Work required
Please find the lines in the following records that hold "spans", and copy them.

Records shown
[Start of section]
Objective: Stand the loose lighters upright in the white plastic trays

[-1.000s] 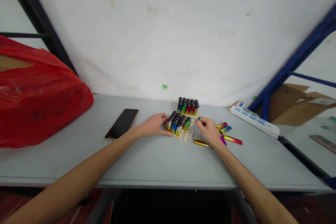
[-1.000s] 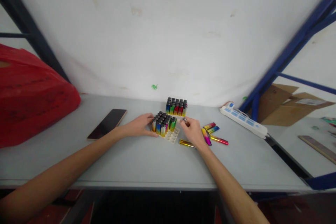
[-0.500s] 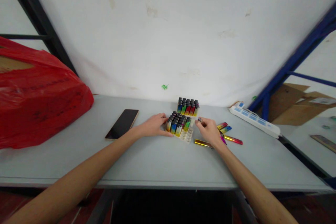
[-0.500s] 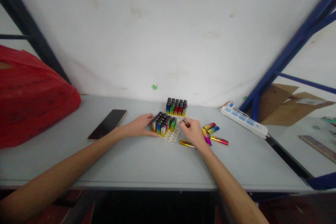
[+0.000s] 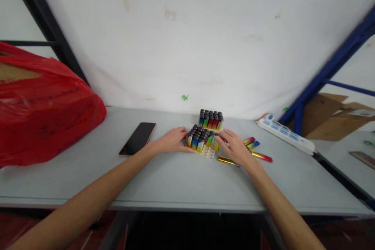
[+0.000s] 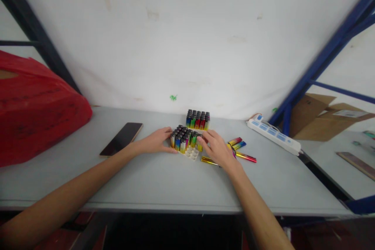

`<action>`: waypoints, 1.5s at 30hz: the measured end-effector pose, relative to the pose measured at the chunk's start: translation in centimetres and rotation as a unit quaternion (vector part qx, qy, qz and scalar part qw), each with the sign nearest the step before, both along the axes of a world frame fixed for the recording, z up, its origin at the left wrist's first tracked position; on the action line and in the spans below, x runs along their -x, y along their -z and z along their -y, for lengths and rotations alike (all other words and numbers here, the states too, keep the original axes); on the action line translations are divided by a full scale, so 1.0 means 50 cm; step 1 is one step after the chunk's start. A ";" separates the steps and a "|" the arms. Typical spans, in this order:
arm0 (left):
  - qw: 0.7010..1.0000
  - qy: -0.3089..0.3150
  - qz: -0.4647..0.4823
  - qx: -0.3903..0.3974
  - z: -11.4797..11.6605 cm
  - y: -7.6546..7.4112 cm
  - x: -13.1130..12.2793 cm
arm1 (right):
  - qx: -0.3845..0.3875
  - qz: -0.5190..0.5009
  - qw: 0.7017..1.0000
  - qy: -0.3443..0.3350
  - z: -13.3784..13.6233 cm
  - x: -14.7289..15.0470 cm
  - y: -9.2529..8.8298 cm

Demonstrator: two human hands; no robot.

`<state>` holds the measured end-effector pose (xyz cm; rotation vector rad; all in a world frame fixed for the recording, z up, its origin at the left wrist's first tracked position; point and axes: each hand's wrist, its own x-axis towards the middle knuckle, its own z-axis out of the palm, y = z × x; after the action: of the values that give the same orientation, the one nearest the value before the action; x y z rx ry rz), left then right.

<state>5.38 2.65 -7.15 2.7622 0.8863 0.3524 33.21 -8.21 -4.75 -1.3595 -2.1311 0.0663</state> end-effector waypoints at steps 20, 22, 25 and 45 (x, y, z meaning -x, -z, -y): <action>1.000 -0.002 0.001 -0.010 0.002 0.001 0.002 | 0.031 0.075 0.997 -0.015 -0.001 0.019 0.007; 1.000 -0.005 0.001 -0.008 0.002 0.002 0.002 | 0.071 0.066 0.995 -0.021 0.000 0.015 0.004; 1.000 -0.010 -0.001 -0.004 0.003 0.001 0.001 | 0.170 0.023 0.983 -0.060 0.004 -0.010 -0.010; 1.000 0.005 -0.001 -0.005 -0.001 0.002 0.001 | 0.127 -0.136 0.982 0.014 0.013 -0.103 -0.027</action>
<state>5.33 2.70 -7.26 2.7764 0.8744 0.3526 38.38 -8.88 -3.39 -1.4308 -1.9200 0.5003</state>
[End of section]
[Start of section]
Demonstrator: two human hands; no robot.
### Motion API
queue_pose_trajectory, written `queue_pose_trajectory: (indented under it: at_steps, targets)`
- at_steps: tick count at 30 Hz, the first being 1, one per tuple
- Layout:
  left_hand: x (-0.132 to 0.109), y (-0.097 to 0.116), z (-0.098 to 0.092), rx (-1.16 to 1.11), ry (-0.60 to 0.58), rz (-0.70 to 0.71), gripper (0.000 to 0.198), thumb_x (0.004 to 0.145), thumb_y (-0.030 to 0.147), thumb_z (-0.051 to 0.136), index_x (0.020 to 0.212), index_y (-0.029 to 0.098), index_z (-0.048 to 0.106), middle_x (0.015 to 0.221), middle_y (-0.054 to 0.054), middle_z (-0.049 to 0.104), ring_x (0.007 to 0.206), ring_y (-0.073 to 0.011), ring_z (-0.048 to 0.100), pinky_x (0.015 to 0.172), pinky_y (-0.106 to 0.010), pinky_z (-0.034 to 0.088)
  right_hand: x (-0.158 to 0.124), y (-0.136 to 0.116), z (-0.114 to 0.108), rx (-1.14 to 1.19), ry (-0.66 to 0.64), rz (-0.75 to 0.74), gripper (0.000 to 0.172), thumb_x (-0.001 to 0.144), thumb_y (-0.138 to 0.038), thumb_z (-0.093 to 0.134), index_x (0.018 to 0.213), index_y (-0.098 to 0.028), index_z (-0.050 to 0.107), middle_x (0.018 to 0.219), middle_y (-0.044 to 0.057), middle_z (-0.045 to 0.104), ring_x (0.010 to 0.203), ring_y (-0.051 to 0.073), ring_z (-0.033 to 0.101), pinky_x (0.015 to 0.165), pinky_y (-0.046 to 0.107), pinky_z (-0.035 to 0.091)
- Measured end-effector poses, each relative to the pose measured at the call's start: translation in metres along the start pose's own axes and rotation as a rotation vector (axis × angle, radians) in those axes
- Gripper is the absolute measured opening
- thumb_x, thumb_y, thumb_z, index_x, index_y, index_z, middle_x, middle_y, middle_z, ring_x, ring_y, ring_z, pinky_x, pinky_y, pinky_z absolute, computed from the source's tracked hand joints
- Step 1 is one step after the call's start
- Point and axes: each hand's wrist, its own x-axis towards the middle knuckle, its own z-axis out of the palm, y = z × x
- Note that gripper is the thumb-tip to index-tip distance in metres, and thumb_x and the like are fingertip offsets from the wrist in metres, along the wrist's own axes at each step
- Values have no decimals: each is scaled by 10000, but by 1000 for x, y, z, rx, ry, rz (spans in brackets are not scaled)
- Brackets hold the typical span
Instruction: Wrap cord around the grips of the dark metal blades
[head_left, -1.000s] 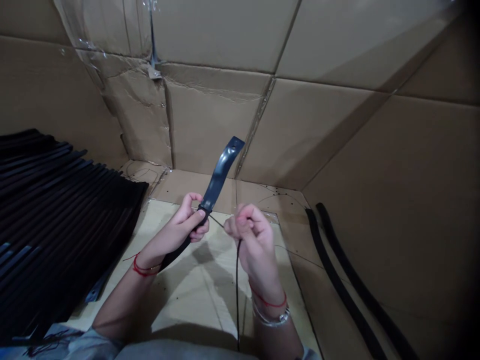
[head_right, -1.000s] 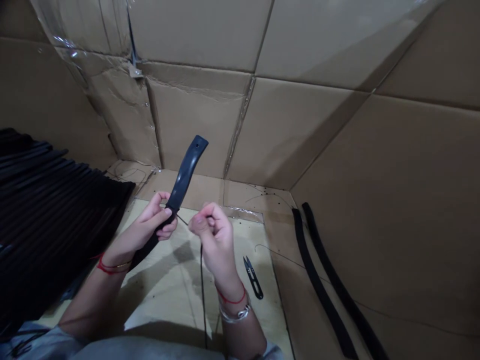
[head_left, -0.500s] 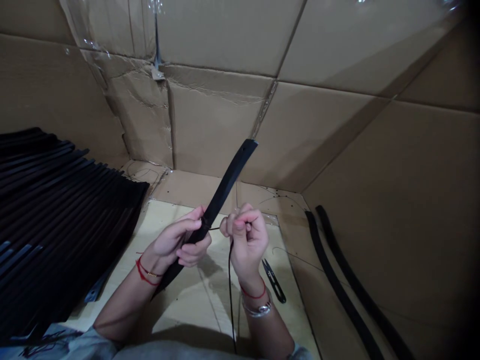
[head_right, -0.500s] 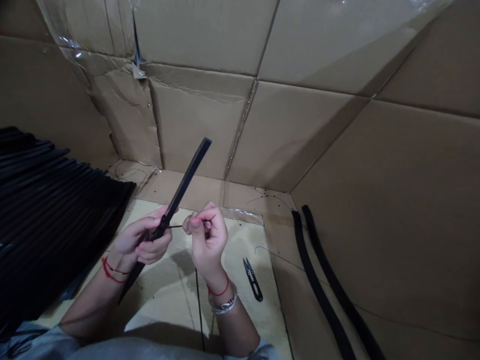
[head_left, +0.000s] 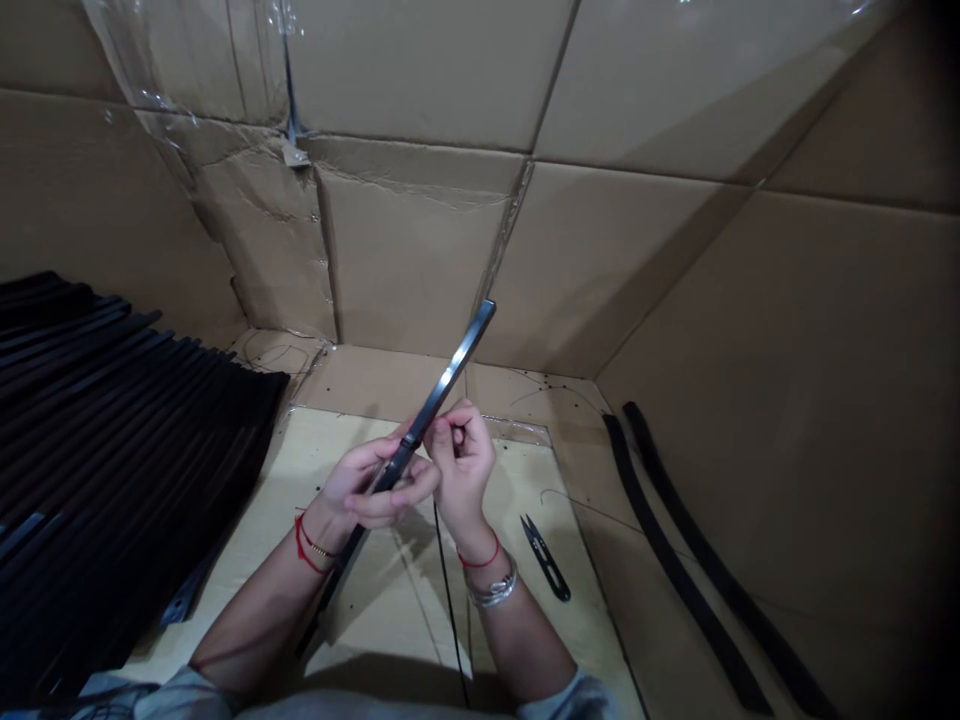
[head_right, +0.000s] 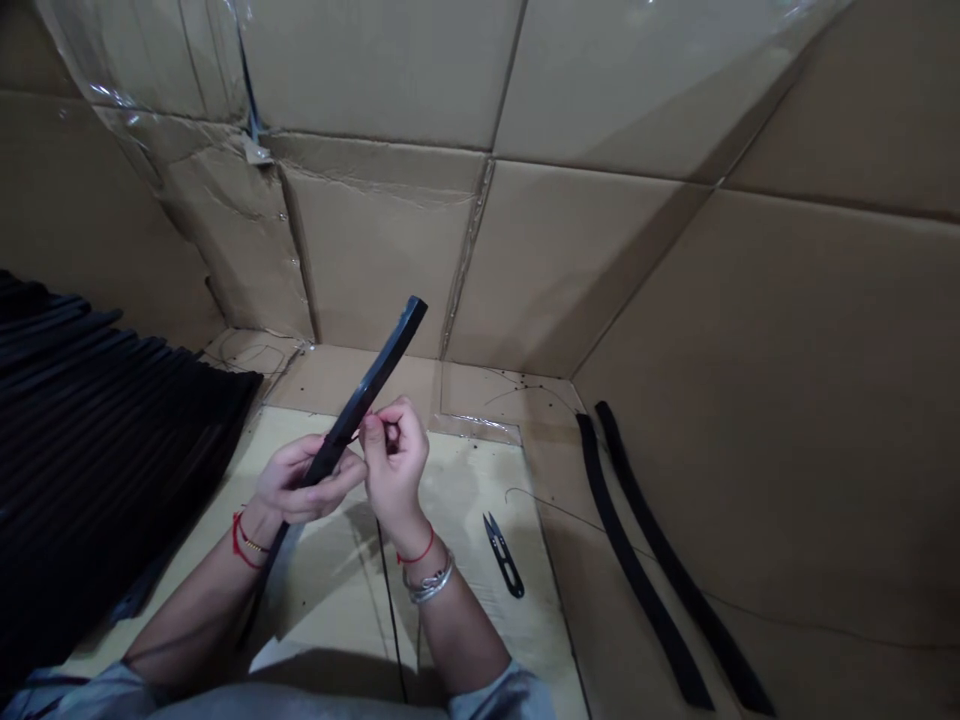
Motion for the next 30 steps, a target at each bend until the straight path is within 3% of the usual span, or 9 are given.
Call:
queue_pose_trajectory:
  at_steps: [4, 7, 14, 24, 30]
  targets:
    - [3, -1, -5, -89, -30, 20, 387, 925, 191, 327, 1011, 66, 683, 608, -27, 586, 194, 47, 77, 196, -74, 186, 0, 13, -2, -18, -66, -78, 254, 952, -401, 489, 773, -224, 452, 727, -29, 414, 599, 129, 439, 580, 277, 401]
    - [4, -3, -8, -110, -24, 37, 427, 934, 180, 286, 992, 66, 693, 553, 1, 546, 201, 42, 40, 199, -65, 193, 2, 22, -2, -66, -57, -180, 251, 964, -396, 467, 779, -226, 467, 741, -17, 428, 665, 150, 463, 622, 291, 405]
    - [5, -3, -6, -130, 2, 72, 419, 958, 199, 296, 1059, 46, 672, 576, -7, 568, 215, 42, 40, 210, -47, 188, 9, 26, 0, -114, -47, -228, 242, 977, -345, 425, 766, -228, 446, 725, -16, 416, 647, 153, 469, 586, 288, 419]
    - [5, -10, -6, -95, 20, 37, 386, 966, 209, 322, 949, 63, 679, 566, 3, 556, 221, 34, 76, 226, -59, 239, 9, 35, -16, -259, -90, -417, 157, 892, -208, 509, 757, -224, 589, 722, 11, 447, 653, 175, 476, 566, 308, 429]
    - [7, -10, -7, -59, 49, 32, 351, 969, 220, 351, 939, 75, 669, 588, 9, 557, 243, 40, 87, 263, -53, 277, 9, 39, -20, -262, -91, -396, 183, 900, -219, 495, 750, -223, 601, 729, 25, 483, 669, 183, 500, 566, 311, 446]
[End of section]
Your solution
`<action>`: waypoints, 1.5s at 30hz: the measured end-effector pose, relative to the pose measured at the chunk's start: translation in centimetres and rotation as a unit quaternion (vector part qx, qy, qz and scalar part qw), each with the sign nearest the step before, both along the axes of a world frame fixed for the recording, z up, its origin at the left wrist's first tracked position; on the action line and in the spans below, x runs along their -x, y along their -z and z along their -y, for lengths and rotations alike (all other words and numbers here, the states too, keep the original axes); on the action line translations are divided by a full scale, so 1.0 means 50 cm; step 1 is one step after the chunk's start. A ";" separates the steps and a "|" the arms. Typical spans, in this order:
- Values have no decimals: each is scaled by 10000, but by 1000 for x, y, z, rx, ry, rz (spans in brackets are not scaled)

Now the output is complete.